Un nouveau rapport très complet, réalisé par plusieurs professeurs d’économie, révèle qu’en Suisse les inégalités se creusent fortement là où on ne les attendait pas. La RTS a pu en prendre connaissance en primeur lundi.
En Suisse, lorsque l’on parle d’inégalités, il est souvent question d’écarts salariaux. Les rémunérations élevées de certains grands dirigeants font régulièrement bondir les syndicats et chaque automne les négociations salariales sont tendues.
Pourtant, selon Marius Brülhart, professeur d’économie à HEC Lausanne et co‑auteur du rapport, ces vingt‑cinq dernières années, c’est ailleurs que les écarts se sont véritablement creusés. Interviewé lundi dans La Matinale, il rappelle que « la Suisse est connue comme un pays où la distribution des salaires est relativement égalitaire, en comparaison avec d’autres pays européens. En revanche, en matière de fortune, nous sommes particulièrement inégalitaires ».

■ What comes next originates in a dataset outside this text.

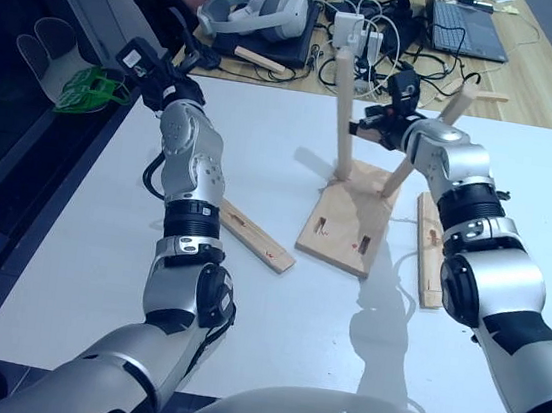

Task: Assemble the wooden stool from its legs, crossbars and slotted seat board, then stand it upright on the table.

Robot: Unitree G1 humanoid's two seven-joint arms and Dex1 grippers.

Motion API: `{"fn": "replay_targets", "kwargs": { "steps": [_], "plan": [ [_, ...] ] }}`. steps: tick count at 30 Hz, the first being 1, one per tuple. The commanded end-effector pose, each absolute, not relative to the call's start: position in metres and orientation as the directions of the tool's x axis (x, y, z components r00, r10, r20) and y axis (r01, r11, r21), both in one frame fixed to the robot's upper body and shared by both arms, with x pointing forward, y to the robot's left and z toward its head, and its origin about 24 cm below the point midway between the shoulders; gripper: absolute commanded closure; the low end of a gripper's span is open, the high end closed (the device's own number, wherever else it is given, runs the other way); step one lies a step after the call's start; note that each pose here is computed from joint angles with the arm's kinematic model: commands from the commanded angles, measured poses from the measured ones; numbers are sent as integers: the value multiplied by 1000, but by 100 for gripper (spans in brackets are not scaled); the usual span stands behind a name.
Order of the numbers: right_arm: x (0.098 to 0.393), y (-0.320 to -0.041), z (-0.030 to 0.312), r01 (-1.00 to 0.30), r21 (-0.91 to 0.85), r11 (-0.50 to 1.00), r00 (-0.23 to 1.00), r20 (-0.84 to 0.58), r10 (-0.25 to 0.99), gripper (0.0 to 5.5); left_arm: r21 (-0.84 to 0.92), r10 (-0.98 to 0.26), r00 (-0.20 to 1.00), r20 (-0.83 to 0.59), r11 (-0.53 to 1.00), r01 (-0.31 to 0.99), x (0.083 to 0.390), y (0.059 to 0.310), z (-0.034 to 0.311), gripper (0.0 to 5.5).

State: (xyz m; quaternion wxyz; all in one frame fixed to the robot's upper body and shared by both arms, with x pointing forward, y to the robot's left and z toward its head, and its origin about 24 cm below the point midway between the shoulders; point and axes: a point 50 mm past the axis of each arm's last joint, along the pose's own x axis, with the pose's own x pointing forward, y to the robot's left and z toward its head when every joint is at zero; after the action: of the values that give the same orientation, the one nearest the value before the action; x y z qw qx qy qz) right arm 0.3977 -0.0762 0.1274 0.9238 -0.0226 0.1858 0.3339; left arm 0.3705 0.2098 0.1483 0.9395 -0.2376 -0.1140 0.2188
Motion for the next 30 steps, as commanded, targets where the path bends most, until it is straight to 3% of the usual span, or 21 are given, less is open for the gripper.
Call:
{"fn": "replay_targets", "kwargs": {
  "steps": [1, 3, 6, 9, 11, 14, 16, 18, 22, 26, 30],
  "plan": [
    [387, -67, 105, -695, 119, 709, 608, -429, 668, 547, -490, 470, 877, 99, 790, -368, 370, 211, 146, 57],
    [394, -71, 118, -662, 86, 744, 685, -333, 648, 547, -489, 469, 878, 99, 791, -368, 370, 211, 147, 57],
    [400, -82, 158, -602, 82, 795, 796, -22, 605, 547, -471, 438, 889, 130, 817, -334, 370, 206, 151, 57],
    [383, -94, 198, -602, 45, 797, 773, 283, 568, 547, -435, 395, 900, 184, 854, -286, 368, 201, 158, 57],
    [365, -101, 218, -612, -2, 791, 729, 386, 565, 547, -408, 367, 906, 210, 875, -260, 365, 197, 159, 57],
    [340, -121, 235, -576, -68, 815, 724, 422, 546, 547, -390, 348, 915, 205, 886, -249, 357, 194, 152, 57],
    [322, -150, 219, -506, -98, 857, 788, 352, 505, 529, -381, 338, 921, 192, 891, -248, 347, 192, 145, 57],
    [288, -196, 170, -384, -146, 912, 897, 176, 406, 495, -367, 323, 930, 176, 898, -243, 333, 189, 135, 57],
    [194, -269, 90, -234, -331, 914, 969, -157, 191, 428, -352, 338, 932, 129, 895, -275, 311, 186, 114, 57],
    [120, -316, 46, -228, -324, 918, 897, -437, 68, 355, -348, 343, 930, 134, 895, -280, 308, 185, 113, 57],
    [63, -313, 11, -389, -42, 920, 653, -718, 243, 277, -329, 352, 924, 149, 899, -290, 309, 191, 116, 57]
  ]
}}
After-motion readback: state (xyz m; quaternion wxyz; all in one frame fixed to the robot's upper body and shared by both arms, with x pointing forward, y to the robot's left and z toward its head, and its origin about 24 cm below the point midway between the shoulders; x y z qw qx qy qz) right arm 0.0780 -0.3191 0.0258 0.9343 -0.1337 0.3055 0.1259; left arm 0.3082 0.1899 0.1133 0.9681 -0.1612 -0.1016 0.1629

Les fortunes ont augmenté d’environ 4%, tandis que les revenus n’ont progressé que de 2,5%
Marius Brülhart, professeur d’économie HEC Lausanne
Selon lui, les personnes qui détiennent des parts d’entreprises ou de l’immobilier ont vu leur situation économique s’améliorer beaucoup plus rapidement que celles qui dépendent du revenu de leur travail. « En moyenne, les fortunes ont augmenté d’environ 4%, tandis que les revenus n’ont progressé que de 2,5%. »
Les éléments à l’origine de l’enrichissement du capital
Depuis les années 2000, deux facteurs expliquent l’enrichissement beaucoup plus rapide des détenteurs de capital que des salariés: « Les indices boursiers ont crû deux fois plus rapidement que le PIB, c’est‑à‑dire la production totale de la Suisse. Une part de plus en plus grande du gâteau va donc dans les poches des actionnaires qui détiennent ces titres », explique Marius Brülhart.
Autre cause, la hausse des prix de l’immobilier: « Toutes celles et tous ceux qui possèdent une maison ou un appartement ont vu la valeur de leurs biens augmenter, et là aussi plus rapidement en moyenne que les salaires de celles et ceux qui dépendent du revenu du travail ».
Pourquoi les salaires demeurent le cœur du combat syndical
Face à l’idée que les inégalités se creusent surtout dans le patrimoine et non dans les salaires, l’Union syndicale suisse rejette la critique qu’elle se tromperait de combat. Pour son chef économiste Daniel Lampart, les salaires constituent le revenu principal de la grande majorité de la population. « C’est pour cela que nous avons principalement mis le focus sur les salaires », précise-t-il.
Selon lui, ce travail a porté ses fruits: il a permis de limiter les écarts entre les bas et hauts revenus, tout en évitant que la distance se creuse entre ceux des employés et des entreprises.
Les obstacles à une imposition du capital
Face à ces inégalités et en vue d’un rééquilibrage, Dusan Isakov, professeur de finance et de gouvernance d’entreprises à l’Université de Fribourg, estime qu’il existe une marge de manœuvre sur une hausse de l’imposition de la fortune.
Toutefois, il en souligne les limites: « La Suisse pratique historiquement des taux d’imposition du capital relativement bas pour attirer les entreprises ». Il ajoute que c’est aussi un impôt complexe à prélever, « car lorsqu’on parle de capital, il ne s’agit pas uniquement de monnaie sonnante et trébuchante, mais aussi par exemples d’immeubles qu’il faut évaluer. C’est donc un ensemble d’éléments qui fait que l’on taxe plutôt le travail que le capital. »
Nous nous orientons vers une société où […] les éléments dynastiques pèsent plus que l’effort
Marius Brülhart, professeur d’économie HEC Lausanne
Systématiquement, le financement de nouveaux projets – comme la 13e rente AVS – repose davantage sur les cotisations salariales ou la TVA, ce qui risque d’accentuer les inégalités. Un danger aussi pour la cohésion sociale, s’inquiète Marius Brülhart.
« Nous observons que, gentiment, nous nous orientons vers une société où ce qui compte davantage, c’est la famille dans laquelle on naît ou dans laquelle on se marie; où ces éléments dynastiques pèsent plus que l’effort propre », souligne l’économiste.
Un glissement qui éloigne la Suisse de l’idéal méritocratique fondé sur l’éducation et l’effort individuel, selon les enjeux mis en lumière par ce rapport.